The New Social Media Act in Florida will be laughed out of court

The new Florida social media legislation is a double point of reference: It is the first law of the state that regulates the moderation of online content, and will almost certainly become the first law of its kind to be overturned in court.

On Monday, Gov. Ron DeSantis enacted the Stop Social Media Censorship Act, which severely limits the ability of large social media platforms to moderate or limit user content. U invoice is a legislative distillation of Republican anger over recent episodes of alleged anti-conservative prejudice, such as Twitter and Facebook closing Donald Trump’s account and suppressing the spread of the infamous New York Post History of Hunter Biden. Above all, it imposes heavy fines – up to $ 250,000 a day – on any platform that deactivates a candidate’s political office account, and prohibits platforms from acting against “journalistic companies”.
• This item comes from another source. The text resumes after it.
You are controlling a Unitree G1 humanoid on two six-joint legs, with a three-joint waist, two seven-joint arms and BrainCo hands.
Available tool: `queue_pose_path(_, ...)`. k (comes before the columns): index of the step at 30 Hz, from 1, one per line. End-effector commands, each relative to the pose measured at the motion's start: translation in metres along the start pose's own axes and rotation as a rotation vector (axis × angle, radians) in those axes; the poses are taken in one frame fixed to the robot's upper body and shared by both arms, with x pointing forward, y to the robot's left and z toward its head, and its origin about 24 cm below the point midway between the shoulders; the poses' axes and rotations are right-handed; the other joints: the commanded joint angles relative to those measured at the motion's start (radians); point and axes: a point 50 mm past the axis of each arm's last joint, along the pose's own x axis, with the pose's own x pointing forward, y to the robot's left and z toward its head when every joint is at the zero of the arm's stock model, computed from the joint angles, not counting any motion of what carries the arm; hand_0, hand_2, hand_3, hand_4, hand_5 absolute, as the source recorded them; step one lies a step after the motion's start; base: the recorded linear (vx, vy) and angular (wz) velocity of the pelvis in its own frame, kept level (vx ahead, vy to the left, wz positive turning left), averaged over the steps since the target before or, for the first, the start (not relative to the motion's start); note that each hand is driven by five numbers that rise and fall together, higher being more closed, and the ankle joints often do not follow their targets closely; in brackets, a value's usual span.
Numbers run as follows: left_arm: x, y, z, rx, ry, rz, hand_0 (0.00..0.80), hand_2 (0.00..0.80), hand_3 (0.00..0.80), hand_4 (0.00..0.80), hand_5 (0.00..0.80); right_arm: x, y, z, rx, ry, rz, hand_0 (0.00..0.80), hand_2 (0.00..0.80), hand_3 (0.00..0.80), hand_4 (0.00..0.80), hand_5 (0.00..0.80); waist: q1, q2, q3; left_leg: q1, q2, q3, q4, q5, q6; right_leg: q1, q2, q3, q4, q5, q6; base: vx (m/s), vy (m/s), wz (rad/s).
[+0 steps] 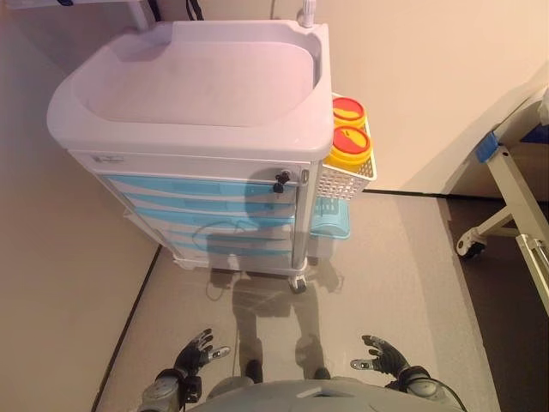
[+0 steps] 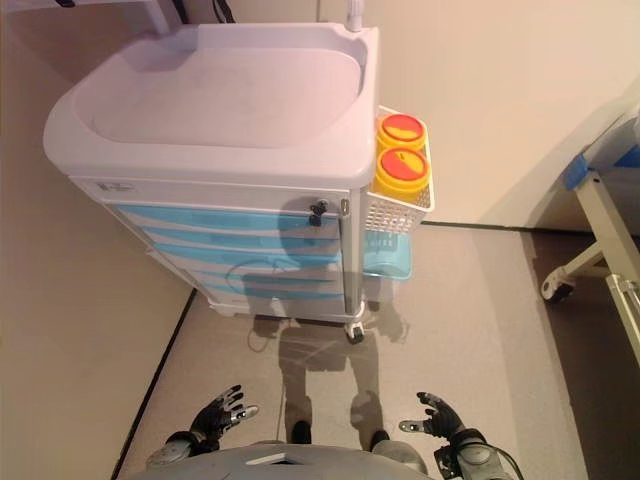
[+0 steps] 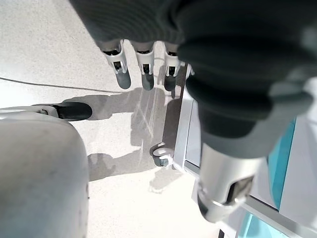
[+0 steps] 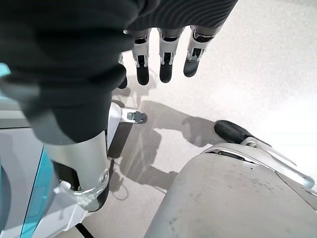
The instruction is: Open the drawer and pick up the medicine
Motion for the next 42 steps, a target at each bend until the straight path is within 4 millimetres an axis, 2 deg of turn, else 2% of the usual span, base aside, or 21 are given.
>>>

It is very difficult to imagine that one of these provisions would ever be applied.

“It’s so obviously unconstitutional, you don’t even put it to an exam,” said A. Michael Froomkin, a law professor at the University of Miami. By virtue of a well-established Supreme Court precedent, the First Amendment prohibits private entities from being forced to publish or transmit the speech of another. The ban on “deplatforming” political candidates would probably be interpreted as an unconstitutional provision to be carried out. “This law seems like a political gift,” Froomkin said. “You can pander, and nothing bad happens, because there’s no chance you’ll survive in court.” (The governor’s office did not respond to a request for comment.)

The Constitution is not the only issue for the new law. It also conflicts with Section 230 of the Decent Communications Act, a federal law that generally holds online platforms immune from liability for their content moderation decisions. Section 230 has become one object of resentment from both sides of the political landscape, but for different reasons. Liberals tend to think that the law lets online platforms get away with leaving too much harmful material. Conservative critics, however, argue that it lets them escape taking on too much stuff – and, worse, that it allows them to censor conservatives under the guise of content moderation.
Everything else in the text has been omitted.